### WHAT YOU ARE ASKED TO DO
Please return, exactly and only, the lines beginning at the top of the entries below and ending with the line containing "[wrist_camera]"; keep out the pictures.

*** Opening DATA FOR THE TASK ***

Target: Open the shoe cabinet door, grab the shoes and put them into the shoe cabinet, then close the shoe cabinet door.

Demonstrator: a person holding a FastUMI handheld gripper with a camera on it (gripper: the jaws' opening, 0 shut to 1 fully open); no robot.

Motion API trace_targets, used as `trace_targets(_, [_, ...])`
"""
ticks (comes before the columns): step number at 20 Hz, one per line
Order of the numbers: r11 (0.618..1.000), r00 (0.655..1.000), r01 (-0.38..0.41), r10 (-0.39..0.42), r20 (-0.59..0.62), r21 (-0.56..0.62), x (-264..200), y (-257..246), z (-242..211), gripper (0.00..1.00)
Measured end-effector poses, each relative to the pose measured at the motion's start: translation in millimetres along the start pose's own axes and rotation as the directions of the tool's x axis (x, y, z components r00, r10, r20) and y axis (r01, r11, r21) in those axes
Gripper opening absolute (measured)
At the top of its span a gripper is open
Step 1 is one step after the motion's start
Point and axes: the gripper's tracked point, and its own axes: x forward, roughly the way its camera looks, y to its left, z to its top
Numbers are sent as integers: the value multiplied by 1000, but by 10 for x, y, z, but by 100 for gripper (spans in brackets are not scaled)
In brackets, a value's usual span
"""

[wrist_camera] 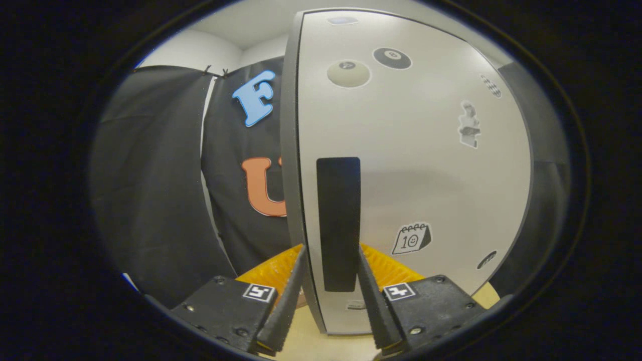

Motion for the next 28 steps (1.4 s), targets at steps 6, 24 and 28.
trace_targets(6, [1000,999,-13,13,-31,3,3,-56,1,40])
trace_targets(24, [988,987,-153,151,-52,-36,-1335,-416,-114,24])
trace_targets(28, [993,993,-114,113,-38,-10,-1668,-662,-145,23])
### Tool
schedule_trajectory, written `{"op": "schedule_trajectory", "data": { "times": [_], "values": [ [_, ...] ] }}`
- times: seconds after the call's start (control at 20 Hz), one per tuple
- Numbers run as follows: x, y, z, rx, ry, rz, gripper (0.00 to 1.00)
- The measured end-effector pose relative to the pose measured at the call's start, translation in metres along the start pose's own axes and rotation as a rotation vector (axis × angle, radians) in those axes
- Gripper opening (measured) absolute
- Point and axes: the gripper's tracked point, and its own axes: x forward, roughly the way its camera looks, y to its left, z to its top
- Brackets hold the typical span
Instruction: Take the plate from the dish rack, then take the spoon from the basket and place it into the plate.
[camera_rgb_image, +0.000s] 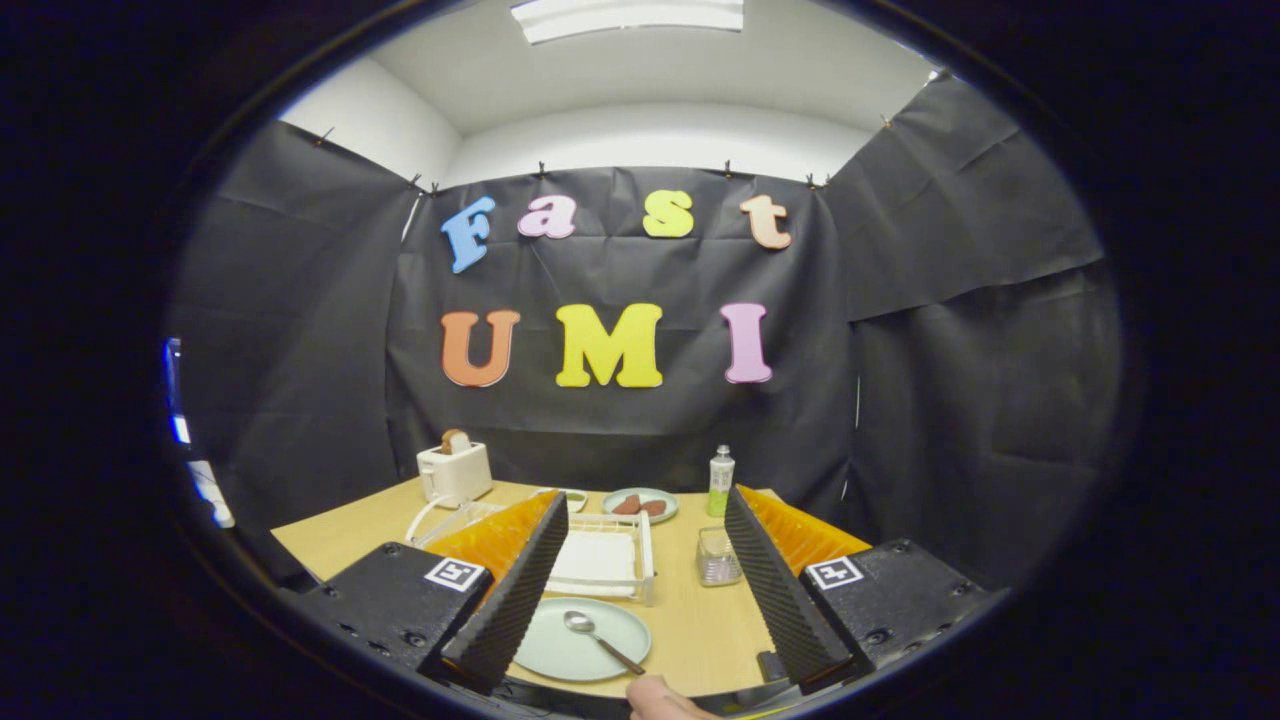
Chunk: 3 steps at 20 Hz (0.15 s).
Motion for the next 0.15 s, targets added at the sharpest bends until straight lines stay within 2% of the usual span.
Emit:
{"op": "schedule_trajectory", "data": {
  "times": [0.15],
  "values": [
    [0.0021, -0.0046, -0.0060, -0.014, 0.010, -0.015, 1.00]
  ]
}}
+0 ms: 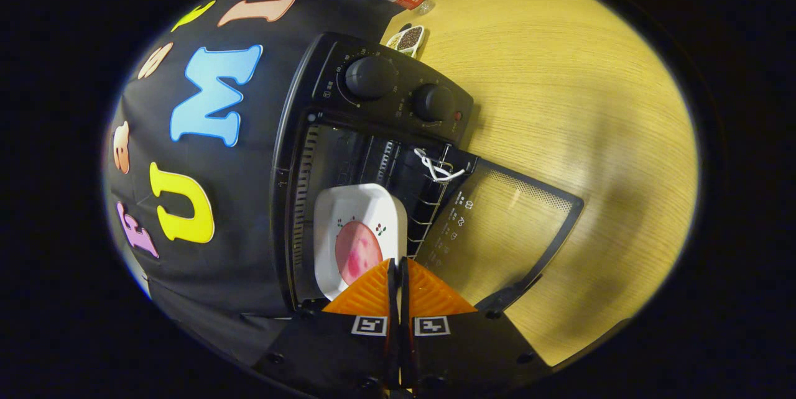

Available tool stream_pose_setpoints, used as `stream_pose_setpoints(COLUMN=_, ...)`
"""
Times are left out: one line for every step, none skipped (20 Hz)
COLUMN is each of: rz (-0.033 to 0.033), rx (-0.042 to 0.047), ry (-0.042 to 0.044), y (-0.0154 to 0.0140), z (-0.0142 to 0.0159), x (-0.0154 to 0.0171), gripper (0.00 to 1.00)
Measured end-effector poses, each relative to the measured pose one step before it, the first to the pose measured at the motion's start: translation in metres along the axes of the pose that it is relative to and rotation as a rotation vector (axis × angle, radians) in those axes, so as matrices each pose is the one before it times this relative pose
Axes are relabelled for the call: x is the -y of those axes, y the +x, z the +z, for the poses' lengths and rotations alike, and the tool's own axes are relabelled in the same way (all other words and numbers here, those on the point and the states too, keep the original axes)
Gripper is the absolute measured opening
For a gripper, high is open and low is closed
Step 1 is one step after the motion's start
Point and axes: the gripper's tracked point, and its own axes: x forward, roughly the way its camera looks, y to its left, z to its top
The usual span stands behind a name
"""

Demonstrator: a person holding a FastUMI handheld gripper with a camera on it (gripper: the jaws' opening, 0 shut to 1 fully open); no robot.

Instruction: Open the toaster oven, put the food inside, and close the toaster oven door.

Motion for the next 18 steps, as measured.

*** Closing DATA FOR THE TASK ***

### WRITTEN ANSWER
Target: Open the shoe cabinet door, grab the shoes and put them into the shoe cabinet, then close the shoe cabinet door.

Demonstrator: a person holding a FastUMI handheld gripper with a camera on it (gripper: the jaws' opening, 0 shut to 1 fully open); no robot.

Motion API trace_targets, used as `trace_targets(_, [_, ...])`
"""
ticks (comes before the columns): step number at 20 Hz, one per line
Order of the numbers: r11 (0.618..1.000), r00 (0.655..1.000), r01 (-0.38..0.41), r10 (-0.39..0.42), r20 (-0.59..0.62), r21 (-0.56..0.62), x (-264..200), y (-257..246), z (-242..211), gripper (0.00..1.00)
Measured end-effector poses, each relative to the pose measured at the motion's start: translation in millimetres along the start pose's own axes and rotation as the directions of the tool's x axis (x, y, z components r00, r10, r20) and y axis (r01, r11, r21) in those axes
Gripper opening absolute (measured)
At the top of its span a gripper is open
Step 1 is one step after the motion's start
Point and axes: the gripper's tracked point, and its own axes: x forward, roughly the way its camera looks, y to its left, z to its top
Numbers are sent as integers: the value multiplied by 1000, but by 10 for x, y, z, but by 100 for gripper (spans in brackets are not scaled)
In brackets, a value's usual span
"""

[wrist_camera] 

The output above is complete.